Advanced Neural Networks and Deep Learning Final Project

ASL Typing AI Platform

Real-Time ASL detection, correction, & completion on resource constrained devices
Project image

By Andrew Xavier, Alban Dietrich, Kenneth Munyuza, and Sam D. Brosh, Columbia University

Video, Paper, and Repository

Introduction

American Sign Language (ASL) serves as a vital communication bridge for the deaf community. While ASL primarily uses hand gestures instead of spoken words, its detection has become a focal point in image processing and classification. Recognizing the challenges and the tedious learning curve associated with ASL, our team introduced the ASL Detection, Correction, and Completion (ASLDCC) application. This innovative tool, compatible with both computers and smartphones, aims to make ASL communication more accessible and efficient.

About ASLDCC

ASLDCC is equipped with three main submodules:

  1. Detection Submodule: Recognizes the user's hand signs.

  2. Natural Language Processing (NLP) Submodule: Suggests corrections or completions based on detected signs.

  3. Full-Stack Submodule: Presents the detected letters and recommendations in a user-friendly interface.

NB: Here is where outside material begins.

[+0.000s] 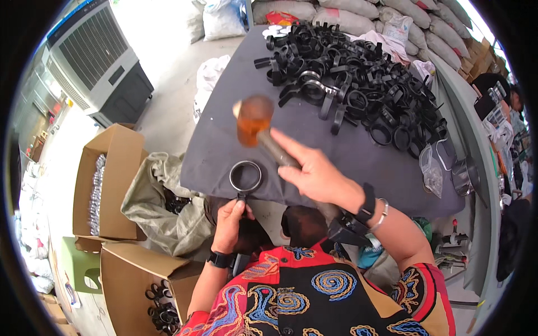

The application is especially beneficial for users with basic interfaces, eliminating the need for a keyboard. In an era dominated by Augmented Reality (AR), ASLDCC ensures that signers can communicate without fretting over errors or prolonged signing times.

How It Works

  • Detection: Utilizing MediaPipe, the application detects hand landmarks in an image (in this case, frames from the live video feed). This data was used to train a convolutional neural network (CNN) to identify ASL representations of alphabet letters. During inference, the predictions are aggregated over frames to ensure the signed word is intentional
Figure 1: Computer Vision Detection submodule pipeline
Detection Module
  • NLP Processing: Depending on the detected signs, the NLP algorithm suggests possible word completions. For instance, if the letter "A" is detected, the algorithm might suggest "Able", "Apple", or "Apply".] The possible words for a given input are generated by using a DAWG. The top 3 words of those are determined by a statistical model using the brown corpus as a reference set
Figure 2: NLP submodule pipeline.
NLP Processing
Figure 3: DAWG graph example using only our top 20 words. Actual DAWG during inference uses 23,000 words
DAWG Graph
  • Full-Stack Integration: The entire process is seamlessly integrated into a user-friendly interface, allowing users to view detected letters and select word suggestions
Figure 4: Demo using the Desktop Version
Full-Stack Integration

Performance & Results

Our ASL classification model, trained on diverse datasets, achieved **98.3% accuracy and an average f1-score of 0.985 across all classes. The application's efficacy was further demonstrated through its real-time performance on both mobile and web platforms. Notably, the web application provided slightly enhanced accuracy due to the stability of laptop configurations.

Figure 5 + 6: Performance of CV Detection Module

Confusion Matrix
Class Scores

Example of Final Product on Mobile Device:

  1. User signs "E" and intends to type "each"
Mobile Example 1
  1. User signs "2" to select the second auto-complete option, "each"
Mobile Example 2
  1. "Each" is added to the current result message
Mobile Example 3

Conclusion & Future Prospects

ASLDCC stands as a stride in addressing the communication challenges faced by the deaf community.

Future enhancements include refining the dataset, introducing hand filter mechanisms to eliminate background distractions, and expanding the model to recognize full ASL words, which involve dynamic hand movements.